YOUR GOAL —
Return the run of lines below that opens with the line containing "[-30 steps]" and closes with the line containing "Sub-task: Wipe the", keeping each one exact.

MATERIAL PROVIDED —
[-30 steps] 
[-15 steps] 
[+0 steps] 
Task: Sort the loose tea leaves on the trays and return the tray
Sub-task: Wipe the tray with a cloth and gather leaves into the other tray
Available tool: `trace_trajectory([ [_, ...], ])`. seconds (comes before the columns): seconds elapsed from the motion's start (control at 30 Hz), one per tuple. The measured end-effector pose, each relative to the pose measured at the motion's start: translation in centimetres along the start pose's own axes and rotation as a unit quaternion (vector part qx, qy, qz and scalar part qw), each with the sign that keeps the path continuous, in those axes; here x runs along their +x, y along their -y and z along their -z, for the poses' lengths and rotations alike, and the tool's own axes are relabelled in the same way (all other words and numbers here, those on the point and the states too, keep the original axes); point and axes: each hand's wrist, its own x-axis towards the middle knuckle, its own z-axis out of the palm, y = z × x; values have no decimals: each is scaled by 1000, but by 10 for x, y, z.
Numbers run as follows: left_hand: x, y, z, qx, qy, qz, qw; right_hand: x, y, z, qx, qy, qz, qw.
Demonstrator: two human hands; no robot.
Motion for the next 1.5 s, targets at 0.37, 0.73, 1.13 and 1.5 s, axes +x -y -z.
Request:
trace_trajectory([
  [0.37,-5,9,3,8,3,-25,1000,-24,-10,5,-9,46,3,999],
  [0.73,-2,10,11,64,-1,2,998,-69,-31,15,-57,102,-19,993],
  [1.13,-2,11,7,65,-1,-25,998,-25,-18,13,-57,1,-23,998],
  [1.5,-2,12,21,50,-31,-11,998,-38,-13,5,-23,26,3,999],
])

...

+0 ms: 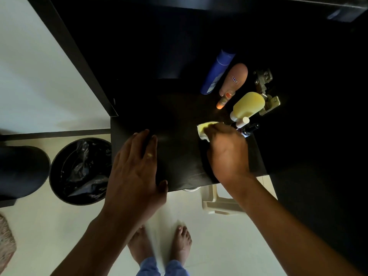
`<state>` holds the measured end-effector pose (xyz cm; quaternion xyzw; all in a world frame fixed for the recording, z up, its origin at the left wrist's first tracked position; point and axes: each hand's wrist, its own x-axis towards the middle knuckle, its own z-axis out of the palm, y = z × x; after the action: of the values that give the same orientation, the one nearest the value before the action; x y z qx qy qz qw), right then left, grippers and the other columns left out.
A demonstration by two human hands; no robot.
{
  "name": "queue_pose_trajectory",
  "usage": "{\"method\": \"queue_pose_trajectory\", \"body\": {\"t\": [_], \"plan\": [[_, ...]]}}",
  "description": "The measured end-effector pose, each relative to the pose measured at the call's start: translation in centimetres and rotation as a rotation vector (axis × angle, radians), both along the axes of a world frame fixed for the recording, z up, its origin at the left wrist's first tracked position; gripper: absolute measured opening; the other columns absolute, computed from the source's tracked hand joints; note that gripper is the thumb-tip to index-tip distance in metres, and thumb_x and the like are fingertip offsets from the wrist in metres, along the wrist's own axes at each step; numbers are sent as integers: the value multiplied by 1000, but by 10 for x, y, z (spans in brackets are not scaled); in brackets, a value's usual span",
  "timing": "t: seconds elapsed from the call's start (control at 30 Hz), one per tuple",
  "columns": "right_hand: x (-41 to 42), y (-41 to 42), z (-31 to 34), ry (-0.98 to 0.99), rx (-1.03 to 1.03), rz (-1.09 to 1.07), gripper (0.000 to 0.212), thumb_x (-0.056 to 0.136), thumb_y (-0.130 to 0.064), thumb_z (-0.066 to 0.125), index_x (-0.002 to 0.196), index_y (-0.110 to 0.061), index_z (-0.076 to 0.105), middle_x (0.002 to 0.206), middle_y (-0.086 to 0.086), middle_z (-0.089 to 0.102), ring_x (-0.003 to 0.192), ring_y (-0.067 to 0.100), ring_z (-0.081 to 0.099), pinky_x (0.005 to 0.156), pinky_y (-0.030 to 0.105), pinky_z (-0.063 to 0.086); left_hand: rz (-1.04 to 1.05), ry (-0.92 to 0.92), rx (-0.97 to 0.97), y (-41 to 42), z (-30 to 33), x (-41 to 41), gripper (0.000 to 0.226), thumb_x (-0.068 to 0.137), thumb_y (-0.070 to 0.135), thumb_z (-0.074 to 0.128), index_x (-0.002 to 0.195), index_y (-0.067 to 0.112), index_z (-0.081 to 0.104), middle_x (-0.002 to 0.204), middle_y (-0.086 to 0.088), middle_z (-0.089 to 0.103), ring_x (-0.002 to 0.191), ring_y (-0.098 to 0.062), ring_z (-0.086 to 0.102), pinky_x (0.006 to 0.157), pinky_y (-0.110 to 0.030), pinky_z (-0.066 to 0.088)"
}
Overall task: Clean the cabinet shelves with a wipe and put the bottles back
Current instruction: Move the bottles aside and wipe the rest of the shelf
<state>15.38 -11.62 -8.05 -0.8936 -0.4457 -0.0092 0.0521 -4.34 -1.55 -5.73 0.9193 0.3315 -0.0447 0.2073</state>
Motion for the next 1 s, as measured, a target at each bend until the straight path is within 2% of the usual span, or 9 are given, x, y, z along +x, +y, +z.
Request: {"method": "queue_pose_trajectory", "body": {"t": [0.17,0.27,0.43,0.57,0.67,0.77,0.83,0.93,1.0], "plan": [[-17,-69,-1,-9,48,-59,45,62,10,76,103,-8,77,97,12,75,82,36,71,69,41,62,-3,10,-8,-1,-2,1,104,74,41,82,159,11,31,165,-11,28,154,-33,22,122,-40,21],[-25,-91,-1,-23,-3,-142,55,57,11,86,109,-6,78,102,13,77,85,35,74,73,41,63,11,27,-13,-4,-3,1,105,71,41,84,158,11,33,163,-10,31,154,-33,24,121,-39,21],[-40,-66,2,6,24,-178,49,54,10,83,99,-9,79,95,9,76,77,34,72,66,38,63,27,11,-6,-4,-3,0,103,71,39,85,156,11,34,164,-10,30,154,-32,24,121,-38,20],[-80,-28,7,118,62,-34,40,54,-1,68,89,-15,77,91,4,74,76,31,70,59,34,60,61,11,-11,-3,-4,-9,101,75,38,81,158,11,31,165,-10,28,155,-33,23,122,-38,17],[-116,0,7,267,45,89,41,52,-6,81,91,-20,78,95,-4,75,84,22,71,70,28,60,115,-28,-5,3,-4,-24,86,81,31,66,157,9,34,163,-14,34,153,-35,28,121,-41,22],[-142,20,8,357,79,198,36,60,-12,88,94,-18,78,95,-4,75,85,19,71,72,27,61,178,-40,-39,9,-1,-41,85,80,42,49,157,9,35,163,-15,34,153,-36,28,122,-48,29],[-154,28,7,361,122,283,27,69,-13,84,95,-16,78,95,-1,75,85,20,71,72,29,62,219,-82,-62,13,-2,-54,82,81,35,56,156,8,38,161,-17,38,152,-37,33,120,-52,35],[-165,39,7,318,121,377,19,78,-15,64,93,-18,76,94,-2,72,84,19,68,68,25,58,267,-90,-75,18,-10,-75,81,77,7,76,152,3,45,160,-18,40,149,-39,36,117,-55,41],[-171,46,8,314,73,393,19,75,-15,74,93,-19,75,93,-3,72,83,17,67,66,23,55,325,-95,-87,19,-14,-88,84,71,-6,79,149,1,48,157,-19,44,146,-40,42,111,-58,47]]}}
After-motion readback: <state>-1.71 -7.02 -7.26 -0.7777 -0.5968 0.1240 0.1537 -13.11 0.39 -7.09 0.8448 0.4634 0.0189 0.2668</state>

ANSWER SECTION —
[-30 steps] 
[-15 steps] 
[+0 steps] 
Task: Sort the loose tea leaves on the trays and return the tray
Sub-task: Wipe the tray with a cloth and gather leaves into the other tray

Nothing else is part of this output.